**Provided data:**
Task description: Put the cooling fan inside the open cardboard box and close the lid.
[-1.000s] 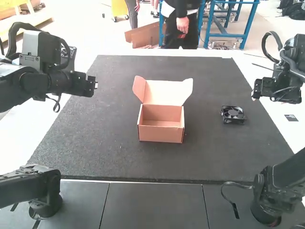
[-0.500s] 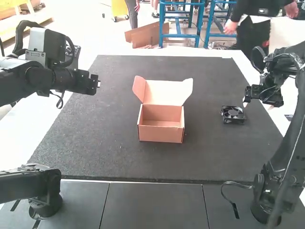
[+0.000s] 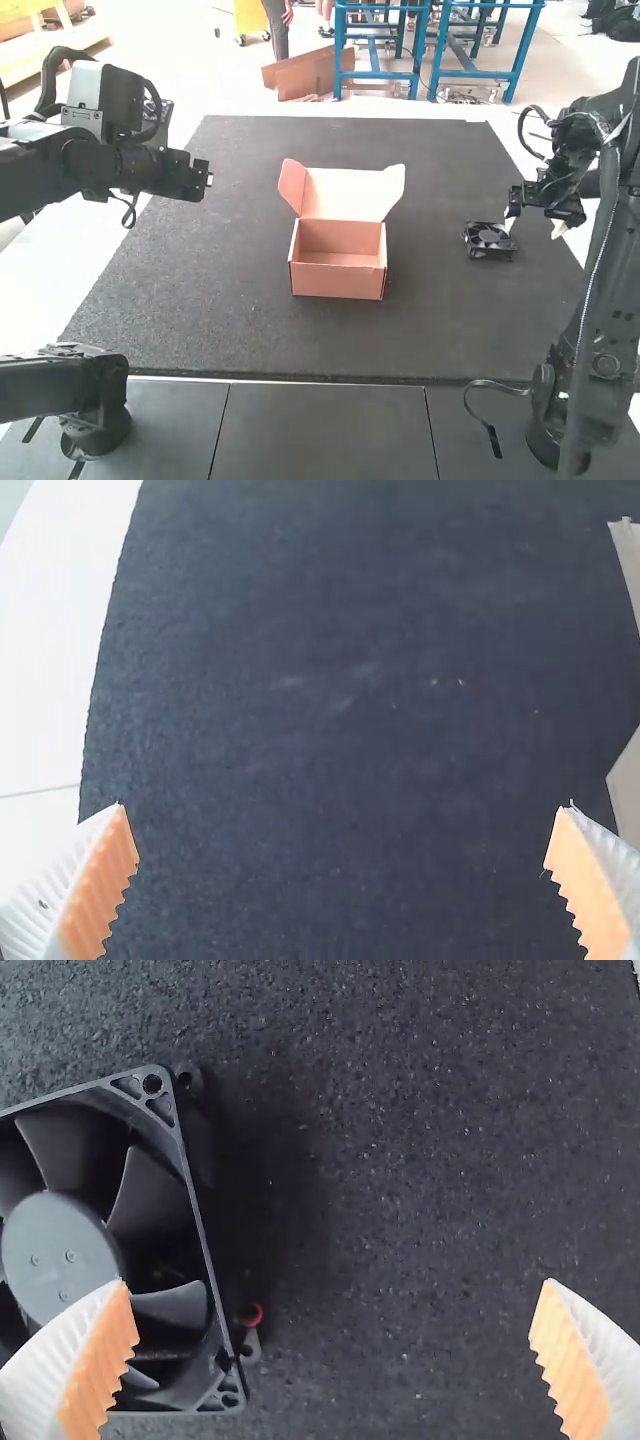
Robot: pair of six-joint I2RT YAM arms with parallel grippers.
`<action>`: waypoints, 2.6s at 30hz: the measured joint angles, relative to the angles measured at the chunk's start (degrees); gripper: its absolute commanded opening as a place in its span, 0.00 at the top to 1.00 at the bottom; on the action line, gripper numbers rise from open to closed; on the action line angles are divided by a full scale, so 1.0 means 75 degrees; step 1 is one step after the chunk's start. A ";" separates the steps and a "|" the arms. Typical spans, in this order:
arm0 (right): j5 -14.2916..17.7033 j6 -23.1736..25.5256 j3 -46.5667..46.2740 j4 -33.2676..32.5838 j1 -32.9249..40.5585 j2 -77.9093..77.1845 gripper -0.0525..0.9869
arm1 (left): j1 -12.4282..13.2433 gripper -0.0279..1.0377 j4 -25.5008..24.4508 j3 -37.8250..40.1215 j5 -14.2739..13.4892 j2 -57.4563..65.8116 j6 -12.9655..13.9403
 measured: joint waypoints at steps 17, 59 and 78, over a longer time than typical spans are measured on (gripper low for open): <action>-0.0082 -0.0023 0.0198 0.0050 -0.0003 0.0539 0.09 | -0.0003 0.07 -0.0061 0.0143 0.0023 0.0012 0.0000; -0.1134 0.0175 -0.0685 -0.0064 -0.0012 -0.0096 0.96 | -0.0003 0.07 -0.0175 0.0283 0.0026 0.0012 0.0000; -0.1865 0.2990 -0.1652 -0.1798 0.1947 -0.5409 0.95 | -0.0003 0.07 0.0227 -0.0600 0.0117 -0.0143 0.0000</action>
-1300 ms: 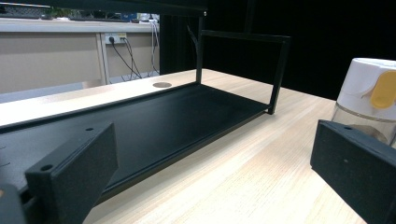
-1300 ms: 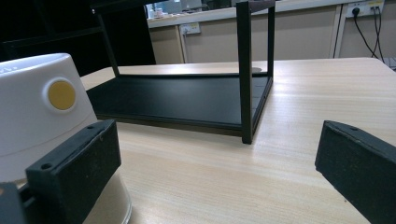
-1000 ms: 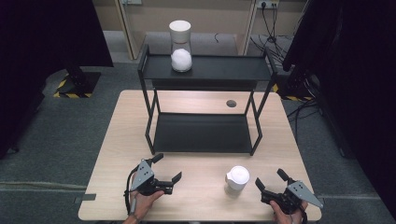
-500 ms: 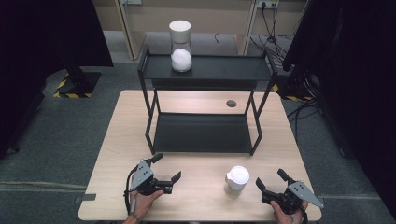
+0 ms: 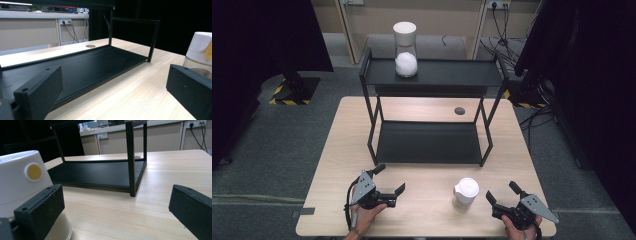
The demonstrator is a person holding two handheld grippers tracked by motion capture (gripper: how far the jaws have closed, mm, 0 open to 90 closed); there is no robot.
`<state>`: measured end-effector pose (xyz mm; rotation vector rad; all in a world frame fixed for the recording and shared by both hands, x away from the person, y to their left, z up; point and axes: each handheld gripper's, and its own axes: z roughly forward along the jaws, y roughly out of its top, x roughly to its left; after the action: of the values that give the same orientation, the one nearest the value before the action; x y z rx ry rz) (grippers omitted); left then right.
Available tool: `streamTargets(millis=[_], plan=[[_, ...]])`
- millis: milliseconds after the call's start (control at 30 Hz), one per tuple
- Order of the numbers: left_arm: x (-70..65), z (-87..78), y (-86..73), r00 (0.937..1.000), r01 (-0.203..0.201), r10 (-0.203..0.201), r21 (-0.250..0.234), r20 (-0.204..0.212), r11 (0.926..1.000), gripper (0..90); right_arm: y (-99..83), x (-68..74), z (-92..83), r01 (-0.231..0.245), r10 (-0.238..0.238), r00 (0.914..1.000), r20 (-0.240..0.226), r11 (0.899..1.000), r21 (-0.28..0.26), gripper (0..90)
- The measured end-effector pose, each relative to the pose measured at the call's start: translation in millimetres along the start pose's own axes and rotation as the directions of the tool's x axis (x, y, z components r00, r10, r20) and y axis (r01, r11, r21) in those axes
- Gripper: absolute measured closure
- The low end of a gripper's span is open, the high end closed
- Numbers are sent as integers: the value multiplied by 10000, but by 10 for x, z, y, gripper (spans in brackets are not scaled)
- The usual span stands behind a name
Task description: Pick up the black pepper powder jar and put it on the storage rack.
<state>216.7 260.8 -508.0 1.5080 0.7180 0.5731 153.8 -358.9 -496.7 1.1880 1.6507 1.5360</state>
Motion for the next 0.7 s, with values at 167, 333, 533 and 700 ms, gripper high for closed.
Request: streamTargets(millis=[167,333,533,700], plan=[[-4,-6,1,10000,-64,64,-12,-29,10000,5,-5,-4,-51,8,-8,10000,-62,10000,-79,4],[-14,-9,-2,9999,-100,100,-21,-16,9999,5,-8,-4,-105,8,-11,9999,-157,9999,-168,5],[-12,-7,-8,10000,-94,94,-8,-22,10000,5,-4,13,-148,156,-165,9990,-410,9996,-223,6],[-16,-7,-8,9999,-114,114,-4,-38,9999,5,12,71,-137,563,-575,9948,-843,9983,-170,6]])
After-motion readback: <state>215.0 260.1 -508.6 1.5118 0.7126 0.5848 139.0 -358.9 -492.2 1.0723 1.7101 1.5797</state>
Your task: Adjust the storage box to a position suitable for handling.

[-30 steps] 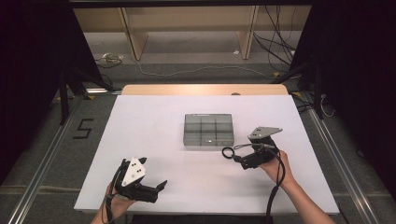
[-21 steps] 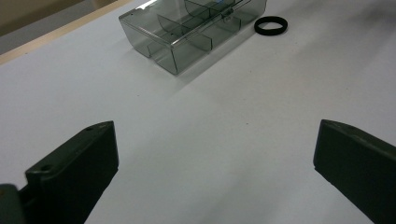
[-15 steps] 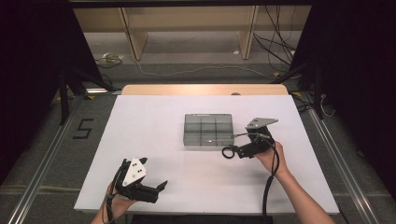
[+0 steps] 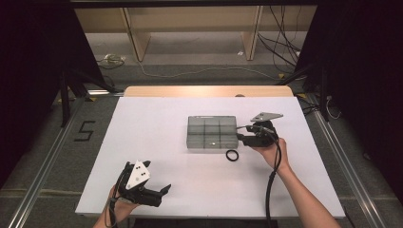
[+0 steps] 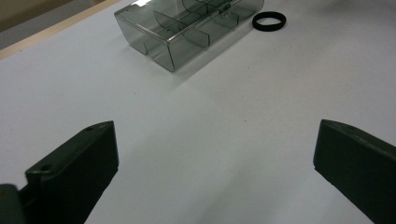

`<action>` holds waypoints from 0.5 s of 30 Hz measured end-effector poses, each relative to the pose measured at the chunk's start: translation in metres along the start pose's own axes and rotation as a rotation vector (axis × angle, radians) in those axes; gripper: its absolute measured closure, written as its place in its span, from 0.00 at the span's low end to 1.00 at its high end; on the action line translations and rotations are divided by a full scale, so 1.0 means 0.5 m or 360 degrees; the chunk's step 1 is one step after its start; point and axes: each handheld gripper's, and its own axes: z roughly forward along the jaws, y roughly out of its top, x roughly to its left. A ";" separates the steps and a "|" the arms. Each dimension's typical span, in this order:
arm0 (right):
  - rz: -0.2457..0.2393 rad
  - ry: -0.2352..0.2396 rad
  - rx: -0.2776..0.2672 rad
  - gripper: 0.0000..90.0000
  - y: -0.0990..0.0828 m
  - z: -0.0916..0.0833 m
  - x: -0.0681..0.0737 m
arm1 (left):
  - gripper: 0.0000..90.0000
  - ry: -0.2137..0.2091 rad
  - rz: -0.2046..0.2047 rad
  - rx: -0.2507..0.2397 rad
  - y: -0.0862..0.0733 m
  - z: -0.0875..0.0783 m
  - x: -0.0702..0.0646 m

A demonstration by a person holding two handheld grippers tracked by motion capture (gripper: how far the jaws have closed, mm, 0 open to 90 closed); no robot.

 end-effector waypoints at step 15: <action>-0.0012 -0.0134 0.0110 1.00 0.004 0.050 0.004 | 0.00 -0.0009 0.0000 0.0009 -0.001 0.003 0.000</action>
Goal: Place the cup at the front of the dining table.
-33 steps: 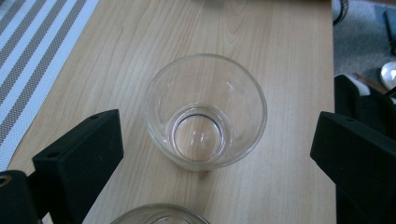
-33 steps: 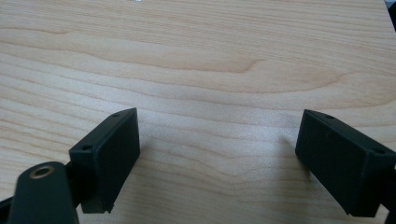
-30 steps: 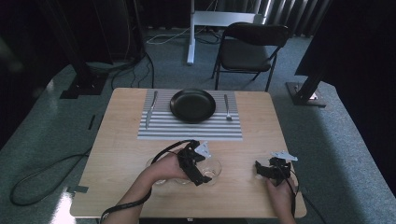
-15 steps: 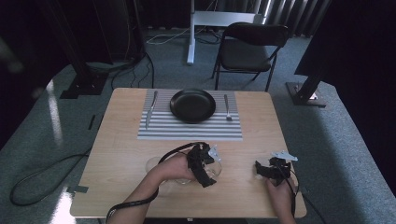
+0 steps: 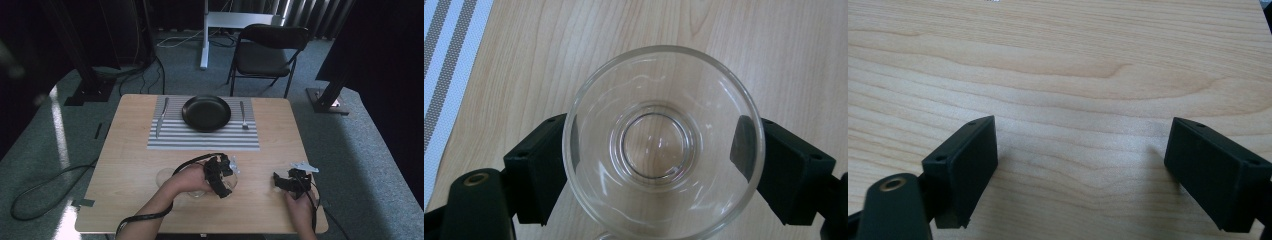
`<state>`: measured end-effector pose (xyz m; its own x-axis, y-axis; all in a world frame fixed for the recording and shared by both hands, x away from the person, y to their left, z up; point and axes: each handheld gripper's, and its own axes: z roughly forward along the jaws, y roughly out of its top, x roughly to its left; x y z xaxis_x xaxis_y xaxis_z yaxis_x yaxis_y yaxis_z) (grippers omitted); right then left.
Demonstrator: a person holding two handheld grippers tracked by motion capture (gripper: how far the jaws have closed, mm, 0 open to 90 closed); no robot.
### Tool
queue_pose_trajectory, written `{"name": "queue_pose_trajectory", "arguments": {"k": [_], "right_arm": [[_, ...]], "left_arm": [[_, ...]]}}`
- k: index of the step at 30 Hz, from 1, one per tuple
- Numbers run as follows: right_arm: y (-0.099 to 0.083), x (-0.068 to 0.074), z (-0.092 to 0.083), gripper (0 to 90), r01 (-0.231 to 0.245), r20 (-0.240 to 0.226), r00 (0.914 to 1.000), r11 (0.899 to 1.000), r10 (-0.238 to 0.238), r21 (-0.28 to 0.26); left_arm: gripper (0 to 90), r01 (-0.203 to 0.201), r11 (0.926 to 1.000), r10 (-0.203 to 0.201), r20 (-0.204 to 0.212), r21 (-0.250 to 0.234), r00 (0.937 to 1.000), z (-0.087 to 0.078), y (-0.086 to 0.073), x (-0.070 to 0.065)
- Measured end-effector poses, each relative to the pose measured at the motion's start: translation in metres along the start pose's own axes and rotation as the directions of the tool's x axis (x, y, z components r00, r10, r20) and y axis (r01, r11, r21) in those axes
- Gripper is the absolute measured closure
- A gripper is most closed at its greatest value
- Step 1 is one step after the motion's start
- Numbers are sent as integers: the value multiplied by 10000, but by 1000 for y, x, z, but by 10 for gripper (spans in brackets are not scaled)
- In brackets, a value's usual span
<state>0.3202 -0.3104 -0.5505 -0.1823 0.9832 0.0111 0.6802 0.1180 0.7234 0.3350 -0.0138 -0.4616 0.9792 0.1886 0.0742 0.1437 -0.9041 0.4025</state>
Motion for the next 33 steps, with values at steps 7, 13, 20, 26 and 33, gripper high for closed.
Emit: {"name": "queue_pose_trajectory", "arguments": {"k": [7,13,20,26,33], "right_arm": [[0,0,0,132,-1,0,10000,10000,1,0],[0,0,0,132,-3,-1,10000,10000,3,1],[0,0,0,131,-3,-1,10000,10000,3,2],[0,0,0,131,-29,-8,10000,10000,29,-1],[0,0,0,132,-27,-6,10000,10000,27,6]], "left_arm": [[181,-39,9997,38,38,248,10000,0,3,1],[183,51,9999,-51,24,92,10000,1,2,2],[184,252,9996,-254,-196,-98,9995,-1,3,8],[184,370,9989,-383,-469,-279,9982,-6,6,12],[183,830,9951,-866,-696,-529,9938,-8,6,22]]}}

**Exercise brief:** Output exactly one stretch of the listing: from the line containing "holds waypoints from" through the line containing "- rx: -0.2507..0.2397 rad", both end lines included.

**Answer:**
`<action>` holds waypoints from 0.5 s of 30 Hz measured end-effector poses, each relative to the pose measured at the chunk's start: translation in metres along the start pose's own axes and rotation as a rotation vector (axis × angle, radians) in those axes; gripper: its absolute measured closure, written as its place in its span, from 0.00 at the span's low end to 1.00 at its high end; on the action line translations and rotations are divided by a full scale, so 1.0 means 0.5 m or 360 degrees; the chunk's step 1 is one step after its start; point and axes: each handheld gripper's, and its own axes: z roughly forward along the jaws, y roughly out of its top, x roughly to its left. A ";" separates the steps and a "|" the arms. Each dimension's typical span, in this order:
arm0 (right):
  - rz: -0.2457..0.2393 rad
  - ry: -0.2352..0.2396 rad
  - rx: -0.2776..0.2672 rad
  - gripper: 0.0000..90.0000
  - y: -0.0990..0.0828 m
  - z: -0.0916..0.0833 m
  - x: -0.0681..0.0737 m
arm1 (left):
  - gripper: 0.0000..90.0000
  - ry: -0.2137..0.2091 rad
  - rz: -0.2046..0.2047 rad
  - rx: -0.2507..0.2397 rad

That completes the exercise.